The announcement, made in Orlando, centred on a tightly integrated set of releases spanning a new unified AI platform, an expanded suite of autonomous business applications and a redesigned user experience layer. Together, SAP is positioning these as the building blocks for a new era of enterprise software, one where AI moves beyond productivity assistance into full process execution.

A unified platform beneath it all

At the foundation of the announcement sits the SAP Business AI Platform, which brings together SAP Business Technology Platform, SAP Business Data Cloud and SAP Business AI into a single governed environment. Central to this is the SAP Knowledge Graph, described by SAP as a “structured map of business entities, processes and relationships” across a customer's entire SAP landscape, giving agents the context needed to reason accurately within real business operations.

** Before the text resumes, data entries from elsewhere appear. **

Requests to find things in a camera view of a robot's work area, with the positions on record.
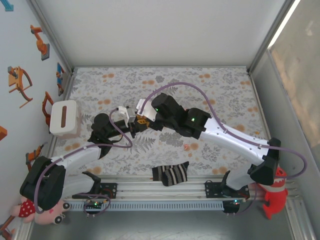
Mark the red toy figure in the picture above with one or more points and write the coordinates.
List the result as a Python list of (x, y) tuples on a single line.
[(275, 197)]

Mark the aluminium mounting rail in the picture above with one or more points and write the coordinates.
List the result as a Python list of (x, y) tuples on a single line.
[(160, 191)]

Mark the orange grey gripper sticker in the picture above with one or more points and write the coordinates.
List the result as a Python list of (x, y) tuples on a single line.
[(17, 80)]

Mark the pink plush pig toy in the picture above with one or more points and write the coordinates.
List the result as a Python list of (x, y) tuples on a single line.
[(57, 215)]

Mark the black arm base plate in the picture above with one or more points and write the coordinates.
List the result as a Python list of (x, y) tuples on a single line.
[(212, 191), (111, 190)]

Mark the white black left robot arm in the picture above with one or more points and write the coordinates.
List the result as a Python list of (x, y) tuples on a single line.
[(75, 156)]

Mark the grey floral table mat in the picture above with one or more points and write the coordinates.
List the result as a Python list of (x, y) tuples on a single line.
[(125, 82)]

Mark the blue wall sticker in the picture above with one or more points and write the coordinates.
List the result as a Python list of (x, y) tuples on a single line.
[(8, 6)]

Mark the blue orange machine sticker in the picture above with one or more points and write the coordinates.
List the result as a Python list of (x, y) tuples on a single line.
[(60, 75)]

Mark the black white striped sock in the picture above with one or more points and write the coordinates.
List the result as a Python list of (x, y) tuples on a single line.
[(175, 172)]

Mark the orange block sticker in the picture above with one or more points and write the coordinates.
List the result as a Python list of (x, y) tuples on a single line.
[(3, 132)]

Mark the aluminium table edge bar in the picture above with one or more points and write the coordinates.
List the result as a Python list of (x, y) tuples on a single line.
[(160, 67)]

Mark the small circuit board green light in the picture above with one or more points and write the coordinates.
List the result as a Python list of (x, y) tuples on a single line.
[(231, 206), (95, 205)]

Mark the orange bar sticker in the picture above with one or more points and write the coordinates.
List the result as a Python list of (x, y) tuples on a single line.
[(3, 225)]

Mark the white tissue box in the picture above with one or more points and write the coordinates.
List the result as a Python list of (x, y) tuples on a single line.
[(58, 117)]

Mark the aluminium frame post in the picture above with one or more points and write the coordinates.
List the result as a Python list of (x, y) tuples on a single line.
[(51, 37), (262, 50)]

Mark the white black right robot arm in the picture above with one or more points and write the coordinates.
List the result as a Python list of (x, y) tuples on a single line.
[(232, 142)]

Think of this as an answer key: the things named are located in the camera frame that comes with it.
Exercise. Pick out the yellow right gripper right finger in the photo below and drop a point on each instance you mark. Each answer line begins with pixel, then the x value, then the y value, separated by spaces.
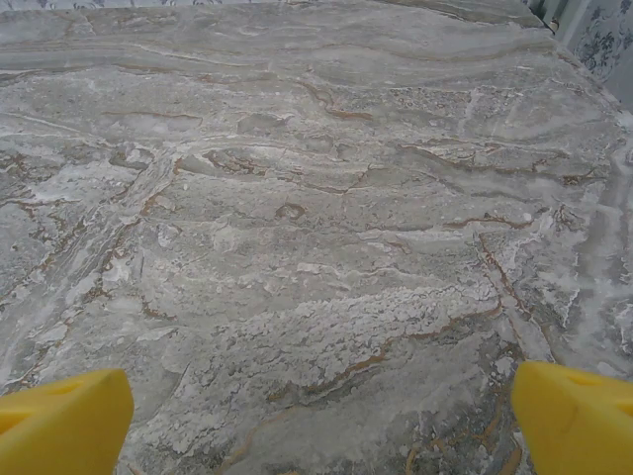
pixel 578 425

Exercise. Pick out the aluminium frame corner post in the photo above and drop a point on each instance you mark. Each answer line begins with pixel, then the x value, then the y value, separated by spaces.
pixel 539 7

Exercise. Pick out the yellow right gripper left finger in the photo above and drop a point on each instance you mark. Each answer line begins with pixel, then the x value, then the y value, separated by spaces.
pixel 64 425

Alongside this, Joule Studio has been introduced as SAP's development environment for building enterprise agents and agentic workflows. Developers can work in no-code or pro-code environments using preferred frameworks including LangGraph and AutoGen, with agents designed to support both Model Context Protocol and Agent2Agent interoperability standards. A new partnership with n8n will also bring visual AI workflow orchestration directly inside Joule Studio, running on SAP's cloud infrastructure, with compliance built in.

"Almost right" isn't good enough

Christian Klein, CEO of SAP SE, made clear the company's ambitions go beyond incremental AI improvement: "For the mission-critical processes of our customers, 'almost right' just isn't good enough… By uniting SAP Business AI Platform with SAP Autonomous Suite, we anchor AI agents in the business processes, data and governance so they can deliver accurate, compliant and secure outcomes."

The SAP Autonomous Suite is designed to run processes from start to finish across finance, supply chain, procurement, HR and customer experience. It includes more than 50 domain-specific Joule Assistants, each capable of orchestrating subsets of over 200 specialised agents. In finance, a new Autonomous Close Assistant can compress the financial close cycle from weeks to days by automating journal entries, reconciliation and error resolution. A Financial Planning Assistant, meanwhile, will monitor internal and external data signals, model scenarios and reflect approved decisions back into operational processes.

Voice, mobility and a new user experience

Joule Work, a redesigned user engagement layer, was also unveiled as a tool to replace fragmented application navigation with a single interface. Users describe a desired outcome in natural language and Joule coordinates the relevant workflows, data and agents to deliver it, across SAP and non-SAP systems alike. The experience spans desktop, mobile and, through a new partnership with LiveKit, voice, extending Joule's reach to employees whose work happens away from a screen.

A €100m fund and faster migrations

To accelerate adoption, SAP announced a €100 million fund for partners helping customers deploy AI assistants and agents built on the new platform. The company also revealed that agent-led migration tooling can reduce ERP migration effort by more than 35 percent, a figure likely to resonate with enterprises still weighing the move to cloud ERP.

Partnership announcements reinforced the breadth of SAP's ambitions, with Anthropic's Claude set to serve as a primary reasoning capability across Joule agents in finance, HR, procurement and supply chain. Expanded integrations have also been confirmed with AWS, Google Cloud, Microsoft, NVIDIA and Palantir. The overarching message coming out of SAP Sapphire this year is that the age of AI as a productivity layer is being superseded by the systems capable of running the work themselves.